** Entries provided follows **

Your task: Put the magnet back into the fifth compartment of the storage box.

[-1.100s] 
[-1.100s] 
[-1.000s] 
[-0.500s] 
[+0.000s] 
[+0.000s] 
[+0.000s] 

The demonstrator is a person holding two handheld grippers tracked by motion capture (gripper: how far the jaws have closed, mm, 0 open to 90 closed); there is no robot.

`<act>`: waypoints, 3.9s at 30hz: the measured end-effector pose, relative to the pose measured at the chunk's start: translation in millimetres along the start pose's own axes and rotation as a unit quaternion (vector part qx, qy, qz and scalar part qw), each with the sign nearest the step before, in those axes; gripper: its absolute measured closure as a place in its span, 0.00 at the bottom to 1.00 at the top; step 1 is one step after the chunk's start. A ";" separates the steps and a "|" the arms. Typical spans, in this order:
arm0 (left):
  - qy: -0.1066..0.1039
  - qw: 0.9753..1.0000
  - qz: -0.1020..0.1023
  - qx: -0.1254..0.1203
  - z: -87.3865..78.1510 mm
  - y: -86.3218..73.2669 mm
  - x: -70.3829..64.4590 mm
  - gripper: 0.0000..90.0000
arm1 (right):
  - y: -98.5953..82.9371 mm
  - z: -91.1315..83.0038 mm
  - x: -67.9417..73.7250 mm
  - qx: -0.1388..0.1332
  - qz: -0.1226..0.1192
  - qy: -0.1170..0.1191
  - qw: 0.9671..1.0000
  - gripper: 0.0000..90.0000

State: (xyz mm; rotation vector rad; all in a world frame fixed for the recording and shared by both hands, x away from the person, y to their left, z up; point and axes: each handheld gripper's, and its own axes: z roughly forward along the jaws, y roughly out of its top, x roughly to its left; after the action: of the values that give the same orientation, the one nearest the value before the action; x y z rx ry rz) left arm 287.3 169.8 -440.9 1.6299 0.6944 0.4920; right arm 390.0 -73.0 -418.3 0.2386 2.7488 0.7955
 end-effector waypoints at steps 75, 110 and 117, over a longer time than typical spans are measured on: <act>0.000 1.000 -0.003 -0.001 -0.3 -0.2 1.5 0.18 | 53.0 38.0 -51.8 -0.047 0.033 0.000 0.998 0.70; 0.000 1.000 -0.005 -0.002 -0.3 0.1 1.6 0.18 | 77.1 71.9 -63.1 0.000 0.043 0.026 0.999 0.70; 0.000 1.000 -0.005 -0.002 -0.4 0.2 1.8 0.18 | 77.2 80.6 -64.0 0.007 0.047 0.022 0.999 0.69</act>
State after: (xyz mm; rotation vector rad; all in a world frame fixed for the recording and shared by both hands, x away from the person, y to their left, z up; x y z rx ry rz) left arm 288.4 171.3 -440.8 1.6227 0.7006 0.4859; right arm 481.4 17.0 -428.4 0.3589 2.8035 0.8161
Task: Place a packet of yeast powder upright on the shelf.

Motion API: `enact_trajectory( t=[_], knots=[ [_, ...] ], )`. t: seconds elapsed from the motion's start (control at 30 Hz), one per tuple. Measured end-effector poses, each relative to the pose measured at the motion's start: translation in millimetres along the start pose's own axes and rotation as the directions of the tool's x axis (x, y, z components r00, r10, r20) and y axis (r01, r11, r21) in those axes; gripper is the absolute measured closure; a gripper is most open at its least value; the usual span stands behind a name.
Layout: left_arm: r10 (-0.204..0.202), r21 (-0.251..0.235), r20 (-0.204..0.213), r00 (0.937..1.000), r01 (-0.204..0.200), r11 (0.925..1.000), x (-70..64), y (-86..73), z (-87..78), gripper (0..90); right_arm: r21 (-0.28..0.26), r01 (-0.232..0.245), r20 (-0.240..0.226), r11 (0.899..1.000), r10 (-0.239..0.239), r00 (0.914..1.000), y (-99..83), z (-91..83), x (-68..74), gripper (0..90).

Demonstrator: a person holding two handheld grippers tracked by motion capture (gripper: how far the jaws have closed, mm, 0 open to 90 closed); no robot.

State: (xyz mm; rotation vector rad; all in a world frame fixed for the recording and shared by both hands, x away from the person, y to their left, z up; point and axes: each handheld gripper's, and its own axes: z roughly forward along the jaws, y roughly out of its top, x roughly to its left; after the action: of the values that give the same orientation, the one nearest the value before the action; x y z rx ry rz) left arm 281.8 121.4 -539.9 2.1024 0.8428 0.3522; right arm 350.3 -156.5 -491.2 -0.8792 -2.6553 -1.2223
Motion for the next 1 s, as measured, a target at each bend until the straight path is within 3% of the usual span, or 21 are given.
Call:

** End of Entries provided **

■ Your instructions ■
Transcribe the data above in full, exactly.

■ Answer for the task ■
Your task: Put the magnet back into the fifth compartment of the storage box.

[-1.100s] 
[-1.100s] 
[-1.000s] 
[-0.500s] 
[+0.000s] 
[+0.000s] 
[+0.000s] 

The demonstrator is a person holding two handheld grippers tracked by motion capture (gripper: how far the jaws have closed, mm, 0 open to 90 closed); there is no robot.

`<act>`: waypoints, 3.9s at 30hz: the measured end-effector pose, relative to the pose measured at the chunk's start: translation in millimetres along the start pose's own axes and rotation as a unit quaternion (vector part qx, qy, qz and scalar part qw), each with the sign nearest the step before, in those axes; gripper: its absolute measured closure as a place in its span, 0.00 at the bottom to 1.00 at the top; step 1 is one step after the chunk's start. A ";" separates the steps and a "|" the arms. Typical spans, in this order:
arm0 (left):
  - qy: -0.1066..0.1039
  - qw: 0.9753..1.0000
  - qz: -0.1020..0.1023
  - qx: -0.1254..0.1203
  - z: -87.3865..78.1510 mm
  - y: -86.3218..73.2669 mm
  - x: -70.3829..64.4590 mm
  - gripper: 0.0000..90.0000
arm1 (right):
  - y: -98.5953..82.9371 mm
  - z: -91.1315..83.0038 mm
  - x: -67.9417..73.7250 mm
  - qx: -0.1388..0.1332
  - qz: -0.1226..0.1192
  - qy: -0.1170..0.1191
  - qw: 0.9671..1.0000
  - gripper: 0.0000..90.0000

State: (xyz mm; rotation vector rad; all in a world frame fixed for the recording and shared by both hands, x away from the person, y to their left, z up; point and axes: each handheld gripper's, and its own axes: z roughly forward along the jaws, y roughly out of its top, x roughly to its left; after the action: of the values that give the same orientation, the one nearest the value before the action; x y z rx ry rz) left arm 287.3 169.8 -440.9 1.6299 0.6944 0.4920; right arm 390.0 -73.0 -418.3 0.2386 2.7488 0.7955
 end-effector waypoints at steps 75, 110 and 117, over a longer time than typical spans are measured on: <act>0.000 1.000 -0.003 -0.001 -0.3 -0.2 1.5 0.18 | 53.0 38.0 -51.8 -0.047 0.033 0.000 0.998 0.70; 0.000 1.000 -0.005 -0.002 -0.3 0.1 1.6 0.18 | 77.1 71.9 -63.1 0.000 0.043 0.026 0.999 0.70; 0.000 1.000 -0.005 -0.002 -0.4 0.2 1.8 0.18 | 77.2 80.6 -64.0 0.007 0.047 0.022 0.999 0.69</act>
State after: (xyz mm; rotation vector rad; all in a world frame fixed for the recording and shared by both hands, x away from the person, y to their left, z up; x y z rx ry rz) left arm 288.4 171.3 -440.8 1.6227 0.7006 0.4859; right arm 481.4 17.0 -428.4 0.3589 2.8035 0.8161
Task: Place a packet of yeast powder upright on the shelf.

Motion API: `enact_trajectory( t=[_], knots=[ [_, ...] ], )`. t: seconds elapsed from the motion's start (control at 30 Hz), one per tuple. Measured end-effector poses, each relative to the pose measured at the motion's start: translation in millimetres along the start pose's own axes and rotation as the directions of the tool's x axis (x, y, z components r00, r10, r20) and y axis (r01, r11, r21) in those axes; gripper is the absolute measured closure; a gripper is most open at its least value; the usual span stands behind a name.
Layout: left_arm: r10 (-0.204..0.202), r21 (-0.251..0.235), r20 (-0.204..0.213), r00 (0.937..1.000), r01 (-0.204..0.200), r11 (0.925..1.000), x (-70..64), y (-86..73), z (-87..78), gripper (0..90); right_arm: r21 (-0.28..0.26), r01 (-0.232..0.245), r20 (-0.240..0.226), r11 (0.899..1.000), r10 (-0.239..0.239), r00 (0.914..1.000), y (-99..83), z (-91..83), x (-68..74), gripper (0..90).

Demonstrator: a person holding two handheld grippers tracked by motion capture (gripper: how far the jaws have closed, mm, 0 open to 90 closed); no robot.

State: (xyz mm; rotation vector rad; all in a world frame fixed for the recording and shared by both hands, x away from the person, y to their left, z up; point and axes: each handheld gripper's, and its own axes: z roughly forward along the jaws, y roughly out of its top, x roughly to its left; after the action: of the values that give the same orientation, the one nearest the value before the action; x y z rx ry rz) left arm 281.8 121.4 -539.9 2.1024 0.8428 0.3522; right arm 350.3 -156.5 -491.2 -0.8792 -2.6553 -1.2223
Motion for the next 1 s, as measured, a target at each bend until the straight path is within 3% of the usual span, or 21 are given.
Call:

No more output will be given.